In the listing, find every line that has the string "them" and copy it.

******************************

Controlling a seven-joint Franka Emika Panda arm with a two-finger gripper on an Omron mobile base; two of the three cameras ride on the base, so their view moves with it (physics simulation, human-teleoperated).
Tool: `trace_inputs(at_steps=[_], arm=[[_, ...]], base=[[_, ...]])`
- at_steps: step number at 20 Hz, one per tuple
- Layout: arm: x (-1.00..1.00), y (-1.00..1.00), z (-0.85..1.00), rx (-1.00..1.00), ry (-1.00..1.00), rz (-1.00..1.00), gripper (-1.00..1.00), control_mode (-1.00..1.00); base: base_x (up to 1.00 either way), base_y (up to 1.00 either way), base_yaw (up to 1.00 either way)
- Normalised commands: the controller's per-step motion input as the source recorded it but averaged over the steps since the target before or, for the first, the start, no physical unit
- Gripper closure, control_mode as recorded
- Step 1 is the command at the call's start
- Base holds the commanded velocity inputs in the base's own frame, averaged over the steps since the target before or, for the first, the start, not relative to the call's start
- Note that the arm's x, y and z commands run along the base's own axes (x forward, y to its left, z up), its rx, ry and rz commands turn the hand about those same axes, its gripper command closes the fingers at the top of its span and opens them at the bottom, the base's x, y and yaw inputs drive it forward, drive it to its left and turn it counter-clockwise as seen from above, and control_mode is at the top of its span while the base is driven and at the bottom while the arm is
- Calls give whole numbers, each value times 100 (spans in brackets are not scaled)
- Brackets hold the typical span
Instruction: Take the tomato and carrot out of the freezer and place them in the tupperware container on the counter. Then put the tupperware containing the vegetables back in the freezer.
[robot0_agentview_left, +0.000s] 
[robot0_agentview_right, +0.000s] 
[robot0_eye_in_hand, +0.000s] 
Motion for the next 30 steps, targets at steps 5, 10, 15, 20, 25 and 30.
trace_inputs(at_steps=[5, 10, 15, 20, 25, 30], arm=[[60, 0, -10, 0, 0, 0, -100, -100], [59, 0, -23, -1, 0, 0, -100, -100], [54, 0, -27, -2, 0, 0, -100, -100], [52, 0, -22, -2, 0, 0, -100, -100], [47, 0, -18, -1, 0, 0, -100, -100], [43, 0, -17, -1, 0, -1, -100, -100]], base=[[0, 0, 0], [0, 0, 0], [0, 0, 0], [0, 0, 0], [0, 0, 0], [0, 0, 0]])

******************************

- _Output for this exercise_:
- Note that the arm's x, y and z commands run along the base's own axes (x forward, y to its left, z up), its rx, ry and rz commands turn the hand about those same axes, its gripper command closes the fingers at the top of its span and opens them at the bottom, the base's x, y and yaw inputs drive it forward, drive it to its left and turn it counter-clockwise as seen from above, and control_mode is at the top of its span while the base is driven and at the bottom while the arm is
Instruction: Take the tomato and carrot out of the freezer and place them in the tupperware container on the counter. Then put the tupperware containing the vegetables back in the freezer.

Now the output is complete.